(Dataset entries)
☆ ☆ ☆ ☆

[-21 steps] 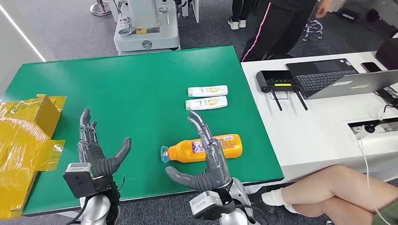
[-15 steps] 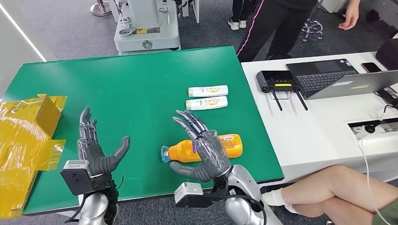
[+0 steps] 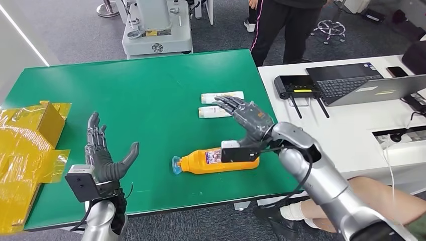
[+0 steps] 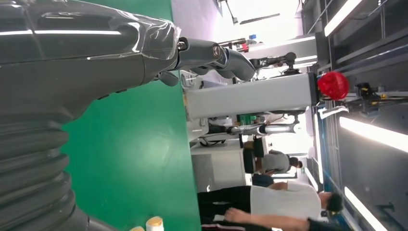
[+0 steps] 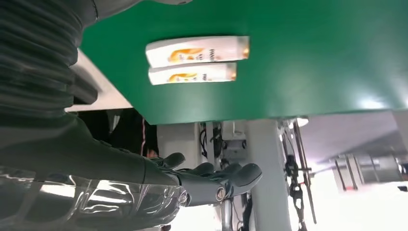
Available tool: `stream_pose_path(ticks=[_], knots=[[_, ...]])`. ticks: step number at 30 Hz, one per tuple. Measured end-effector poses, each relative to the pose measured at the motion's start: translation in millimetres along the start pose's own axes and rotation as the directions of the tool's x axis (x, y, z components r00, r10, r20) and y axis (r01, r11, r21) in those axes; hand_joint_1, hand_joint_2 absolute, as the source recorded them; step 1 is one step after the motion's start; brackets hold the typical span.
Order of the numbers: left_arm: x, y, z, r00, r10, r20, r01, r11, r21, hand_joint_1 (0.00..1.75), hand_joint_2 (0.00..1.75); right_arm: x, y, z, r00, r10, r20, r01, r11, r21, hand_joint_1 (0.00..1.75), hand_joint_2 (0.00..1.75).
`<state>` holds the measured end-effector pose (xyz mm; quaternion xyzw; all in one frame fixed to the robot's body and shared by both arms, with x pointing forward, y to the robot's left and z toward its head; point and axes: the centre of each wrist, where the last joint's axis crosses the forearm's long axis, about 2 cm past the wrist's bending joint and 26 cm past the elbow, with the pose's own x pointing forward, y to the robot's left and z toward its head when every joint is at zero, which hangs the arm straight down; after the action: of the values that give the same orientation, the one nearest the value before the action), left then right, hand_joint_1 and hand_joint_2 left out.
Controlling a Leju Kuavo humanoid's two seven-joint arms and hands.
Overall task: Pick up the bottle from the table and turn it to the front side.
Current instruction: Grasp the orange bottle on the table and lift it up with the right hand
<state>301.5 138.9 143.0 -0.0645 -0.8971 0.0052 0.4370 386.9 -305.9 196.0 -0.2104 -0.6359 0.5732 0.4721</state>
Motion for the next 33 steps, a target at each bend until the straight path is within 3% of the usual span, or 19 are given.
stream_pose_path(ticks=[5,11,23,33], knots=[[-3,-1,1,1.0,0.016,-0.016,-0.016,1.0,-0.007,0.0,1.75,-18,-54,-22,0.999,-0.044,-0.031,0.047,0.994,0.097,0.0,1.75],[-5,-1,2,0.999,0.027,-0.022,-0.027,1.0,0.008,0.0,1.75,-22,-85,-48,0.987,-0.144,-0.068,0.156,0.956,0.249,0.0,1.75],[-7,2,3,1.0,0.002,-0.021,-0.001,0.999,0.046,0.0,1.75,-3,-70,-82,0.986,-0.063,-0.152,0.132,0.852,0.506,0.0,1.75],[-11,4,7,0.998,-0.041,-0.038,0.043,0.997,0.062,0.0,1.75,-17,-57,-78,0.97,0.057,-0.238,0.096,0.807,0.583,0.0,1.75]])
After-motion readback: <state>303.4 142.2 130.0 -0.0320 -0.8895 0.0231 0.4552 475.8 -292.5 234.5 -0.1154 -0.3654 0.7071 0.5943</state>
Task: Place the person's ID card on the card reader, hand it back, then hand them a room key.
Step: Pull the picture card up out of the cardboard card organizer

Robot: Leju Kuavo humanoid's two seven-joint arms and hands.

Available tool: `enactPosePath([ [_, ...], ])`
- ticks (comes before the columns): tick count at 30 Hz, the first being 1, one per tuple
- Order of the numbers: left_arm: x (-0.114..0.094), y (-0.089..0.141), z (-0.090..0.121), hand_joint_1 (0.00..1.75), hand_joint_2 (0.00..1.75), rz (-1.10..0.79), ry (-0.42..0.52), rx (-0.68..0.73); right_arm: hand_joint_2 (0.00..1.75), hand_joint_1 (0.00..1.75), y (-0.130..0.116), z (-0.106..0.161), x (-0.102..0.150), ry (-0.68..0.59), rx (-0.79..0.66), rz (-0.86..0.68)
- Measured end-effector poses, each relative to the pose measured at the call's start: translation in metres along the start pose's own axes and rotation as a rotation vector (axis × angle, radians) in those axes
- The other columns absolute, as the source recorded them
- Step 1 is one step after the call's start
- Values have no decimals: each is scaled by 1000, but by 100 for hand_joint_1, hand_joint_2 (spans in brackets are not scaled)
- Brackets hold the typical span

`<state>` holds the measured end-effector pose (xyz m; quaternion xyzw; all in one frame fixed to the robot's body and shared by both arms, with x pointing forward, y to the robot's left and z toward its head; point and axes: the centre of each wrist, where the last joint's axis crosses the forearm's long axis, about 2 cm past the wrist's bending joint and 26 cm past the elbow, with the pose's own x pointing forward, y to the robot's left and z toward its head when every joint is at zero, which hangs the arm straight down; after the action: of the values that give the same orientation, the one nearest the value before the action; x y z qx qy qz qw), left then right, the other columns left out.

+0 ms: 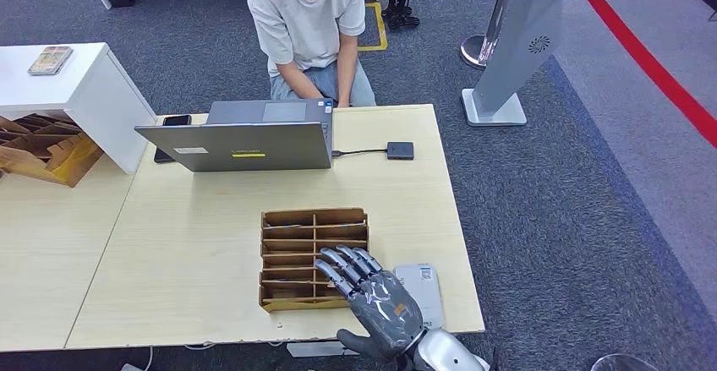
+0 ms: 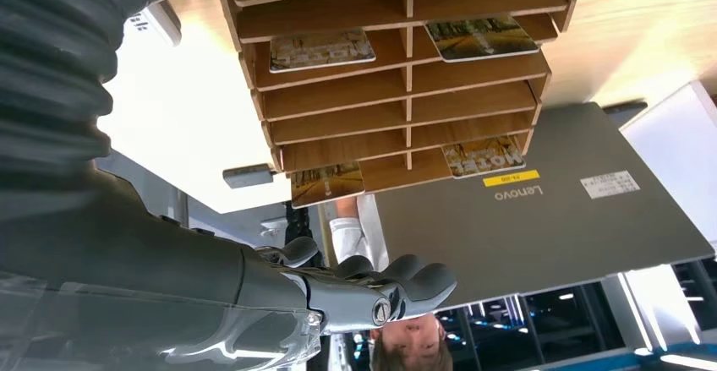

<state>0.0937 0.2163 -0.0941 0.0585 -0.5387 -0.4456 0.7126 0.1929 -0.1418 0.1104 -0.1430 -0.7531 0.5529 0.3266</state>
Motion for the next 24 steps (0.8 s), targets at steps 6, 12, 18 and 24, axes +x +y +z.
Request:
enactPosePath([
  [6,0,0,-1,0,0,-4,-9,-12,175,0,2,-4,-3,19,23,-7],
  [12,1,0,-1,0,0,-9,-15,-19,175,0,4,-6,-6,30,37,-3],
  [18,1,1,-2,0,0,-7,-4,-24,175,0,3,-13,-7,64,74,2],
  [24,2,3,-5,0,0,-12,-17,-26,175,20,3,-20,-8,73,66,1],
])
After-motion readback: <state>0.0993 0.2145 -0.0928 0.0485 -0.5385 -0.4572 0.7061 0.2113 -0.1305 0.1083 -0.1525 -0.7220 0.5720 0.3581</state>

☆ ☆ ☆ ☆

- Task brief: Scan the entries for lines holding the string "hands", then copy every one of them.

- Response to the exercise:
Controlling a Leju Kuavo humanoid's two seven-joint arms and hands.
Robot: Leju Kuavo humanoid's two seven-joint arms and hands.

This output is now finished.